Max Horkheimer |
"Los así llamados hechos obtenidos mediante métodos
cuantitativos (…) son a menudo fenómenos
de superficie que más contribuyen a oscurecer que a develar la realidad de
fondo. Un concepto no puede ser aceptado como medida de la verdad si el ideal
de la verdad al que sirve presupone en sí mismo procesos sociales que el pensar
no puede convalidar como instancias últimas."
Max Horkheimer
La polémica
que se desarrolla cada año, con motivo de los resultados del SIMCE, es como
todas a las que nos tiene acostumbrados la cultura dominante. Son como “el parto de los montes”, sólo dan origen a más planes focalizados y
pequeños ajustes a una política que hace años está en franca bancarrota.

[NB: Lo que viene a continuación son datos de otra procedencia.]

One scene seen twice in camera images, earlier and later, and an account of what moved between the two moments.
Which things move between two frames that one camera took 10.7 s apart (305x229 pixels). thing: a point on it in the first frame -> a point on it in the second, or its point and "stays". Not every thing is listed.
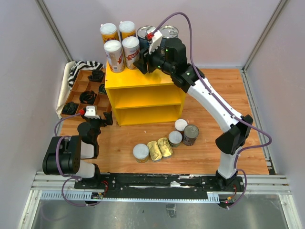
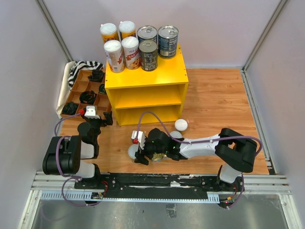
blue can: (169, 35) stays
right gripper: (141, 64) -> (140, 158)
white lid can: (180, 125) stays
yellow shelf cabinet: (137, 99) stays

Aumentar
los montos de la subvención; exigir rendición de cuentas; entregar la
información adecuada a los usuarios del sistema para que puedan tomar la mejor
decisión a la hora de matricular a su pupilo; elevar las exigencias a los
docentes –por ejemplo, a través del cumplimiento de metas de aprendizaje de los
alumnos, como si esto fuera una maratón-.
Este tipo de
medidas ha tenido impactos terribles en el sistema educativo: el reemplazo de
la comunidad educativa por una sociedad de consumidores y prestadores, el
desquiciamiento de la profesión docente y el deterioro de las condiciones de
trabajo de maestros y maestras. Una gran fragmentación del sistema escolar.

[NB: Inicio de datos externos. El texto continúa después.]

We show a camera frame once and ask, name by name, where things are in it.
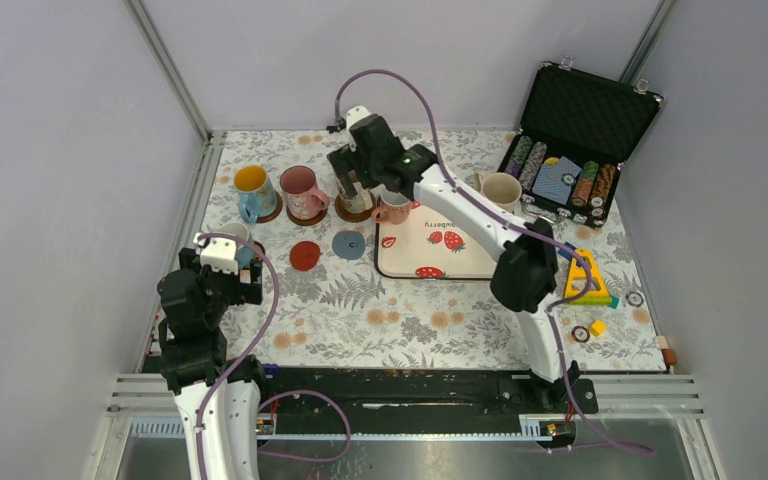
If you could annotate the blue card deck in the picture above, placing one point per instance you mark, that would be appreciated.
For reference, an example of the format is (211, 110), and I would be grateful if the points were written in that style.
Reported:
(555, 179)

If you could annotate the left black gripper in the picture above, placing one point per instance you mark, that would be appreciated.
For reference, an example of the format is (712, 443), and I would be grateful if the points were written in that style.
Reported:
(244, 291)

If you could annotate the small yellow cube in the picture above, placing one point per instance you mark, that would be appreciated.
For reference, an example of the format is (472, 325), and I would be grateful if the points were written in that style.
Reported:
(597, 328)

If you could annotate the grey blue coaster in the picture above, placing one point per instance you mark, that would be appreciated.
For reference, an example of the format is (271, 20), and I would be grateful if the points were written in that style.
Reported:
(349, 244)

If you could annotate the blue floral mug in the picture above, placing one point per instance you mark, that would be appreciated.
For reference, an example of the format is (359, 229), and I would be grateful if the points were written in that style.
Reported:
(244, 255)

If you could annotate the red apple coaster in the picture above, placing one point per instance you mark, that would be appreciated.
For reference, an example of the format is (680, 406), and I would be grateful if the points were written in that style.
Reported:
(304, 255)

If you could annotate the white strawberry tray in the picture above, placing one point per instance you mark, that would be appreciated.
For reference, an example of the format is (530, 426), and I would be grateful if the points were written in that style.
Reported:
(429, 246)

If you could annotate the floral tablecloth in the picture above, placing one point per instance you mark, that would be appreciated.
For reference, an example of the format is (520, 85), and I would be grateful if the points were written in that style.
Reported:
(345, 313)

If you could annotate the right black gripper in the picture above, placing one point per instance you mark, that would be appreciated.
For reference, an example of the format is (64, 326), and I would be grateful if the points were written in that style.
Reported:
(346, 159)

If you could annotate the black poker chip case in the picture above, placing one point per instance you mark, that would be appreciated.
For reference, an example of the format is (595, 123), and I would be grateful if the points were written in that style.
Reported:
(594, 121)

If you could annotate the yellow inside blue mug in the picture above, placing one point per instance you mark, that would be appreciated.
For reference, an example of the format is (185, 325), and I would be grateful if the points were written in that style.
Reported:
(254, 186)

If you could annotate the small ring chip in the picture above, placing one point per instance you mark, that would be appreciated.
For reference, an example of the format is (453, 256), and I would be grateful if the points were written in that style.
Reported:
(580, 334)

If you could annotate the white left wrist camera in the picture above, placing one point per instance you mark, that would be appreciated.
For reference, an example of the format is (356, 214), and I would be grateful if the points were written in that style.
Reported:
(217, 251)

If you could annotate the pink large mug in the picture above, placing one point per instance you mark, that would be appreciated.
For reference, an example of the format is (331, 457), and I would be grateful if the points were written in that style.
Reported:
(299, 184)

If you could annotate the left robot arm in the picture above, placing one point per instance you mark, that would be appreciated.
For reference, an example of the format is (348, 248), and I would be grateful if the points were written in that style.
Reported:
(217, 405)

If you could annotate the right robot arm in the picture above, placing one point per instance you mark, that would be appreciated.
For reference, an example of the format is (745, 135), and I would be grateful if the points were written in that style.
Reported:
(526, 263)

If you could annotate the pink small mug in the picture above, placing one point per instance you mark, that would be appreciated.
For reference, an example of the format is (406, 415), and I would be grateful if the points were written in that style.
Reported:
(393, 207)

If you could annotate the cream mug front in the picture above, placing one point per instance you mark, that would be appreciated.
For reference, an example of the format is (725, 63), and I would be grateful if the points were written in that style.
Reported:
(354, 198)

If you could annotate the cream mug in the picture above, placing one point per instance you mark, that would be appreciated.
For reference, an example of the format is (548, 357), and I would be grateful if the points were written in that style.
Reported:
(354, 198)
(500, 188)

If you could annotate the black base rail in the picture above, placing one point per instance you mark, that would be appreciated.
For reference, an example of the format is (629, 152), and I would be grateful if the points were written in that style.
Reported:
(379, 403)

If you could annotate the yellow triangle toy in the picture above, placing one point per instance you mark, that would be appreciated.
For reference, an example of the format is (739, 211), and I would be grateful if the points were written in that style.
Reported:
(586, 285)

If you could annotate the cream mug rear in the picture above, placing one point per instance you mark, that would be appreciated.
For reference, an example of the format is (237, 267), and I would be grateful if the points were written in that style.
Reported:
(500, 188)

Pero curiosamente nada de esto se refleja en el debate sobre los resultados del
SIMCE. ¿Qué es lo que afirma entonces el
discurso dominante? En primer lugar, el valor de verdad de las pruebas
estandarizadas como instrumento de medición de la calidad de la educación. Lo
más llamativo, al menos a los profesores nos llama la atención, es que el número, la calificación se impone
como un axioma. El cumplimiento o incumplimiento del estándar, cuán lejos o
cuán cerca está nuestra educación de
alcanzarlo, es lo que más resalta en el discurso dominante.
Pero además,
la afirmación de su validez absoluta. El estándar es válido siempre y en toda
circunstancia y el aprendizaje, en este caso, se mide por la mayor o menor
aproximación al número, al estándar. O sea, las evaluaciones o mejor dicho, las
calificaciones se transformaron en los últimos veinte años en fines de la
educación. Sería bueno preguntar a un profesor de educación física si este
criterio evaluativo podría aplicarse sin producir lesiones o lo que es peor,
frustración, desidia por la práctica del deporte y hasta aversión y
resistencias.
La
evaluación estandarizada además -incluso considerando que pudiera ser una
expresión cien por ciento fiel del aprendizaje- ha sido reducida a los contenidos enciclopédicos
del curriculum. Toda la prédica sobre su pertinencia, los aprendizajes
significativos, con que se ha bombardeado teóricamente a profesores y
profesoras, es un paramento ideológico que apenas encubre la presión por el
cumplimiento de metas tal como sucede en la empresa. En el mejor de los casos,
son meros instrumentos para que el cumplimiento de éstas, sea asimilado con
menos resistencias por las comunidades educativas.
Y dentro de
los contenidos del curriculum además sólo los de lenguaje, matemáticas, comprensión
del medio y últimamente inglés. O sea, la medición cuantitativa o
estandarizada, sólo da cuenta de un pequeño fragmento del proceso educativo y
de sus resultados. Sin considerar todos los aspectos valóricos, actitudinales y
psicomotores que se ponen en acción en ellos. La discusión acerca de los
resultados del SIMCE, oculta la afirmación dogmática del valor de verdad de las
pruebas estandarizadas, aunque esto sea contradictorio con las teorías de la
educación, con lo que se enseña a los futuros docentes en las universidades,
con los derechos de los niños y los jóvenes e incluso con el valor de la
escuela como ámbito de la sociedad civil.
De una
evaluación tan localizada del complejo fenómeno educativo, es difícil que
cualquier autoridad –sea del signo político que sea- pueda sacar conclusiones
válidas o mínimamente confiables, para la elaboración de políticas aplicables
al sistema escolar. Aunque no lo quiera, siempre se quedará corto. Todo lo que
pasa al interior de la escuela es parte del curriculum. Pero como no es
medible, al menos no desde la concepción que transforma el aprendizaje en un
número, no es objeto de política pública. Pero sin siquiera cuestionar la
validez de la medición estandarizada, las autoridades políticas se abocan a la
elaboración de más propuestas de acción basadas en la estandarización. Esas propuestas
por lo general, son las que ponen el acento en la administración educacional
entendida como una técnica fragmentaria, de la pequeña unidad (la escuela).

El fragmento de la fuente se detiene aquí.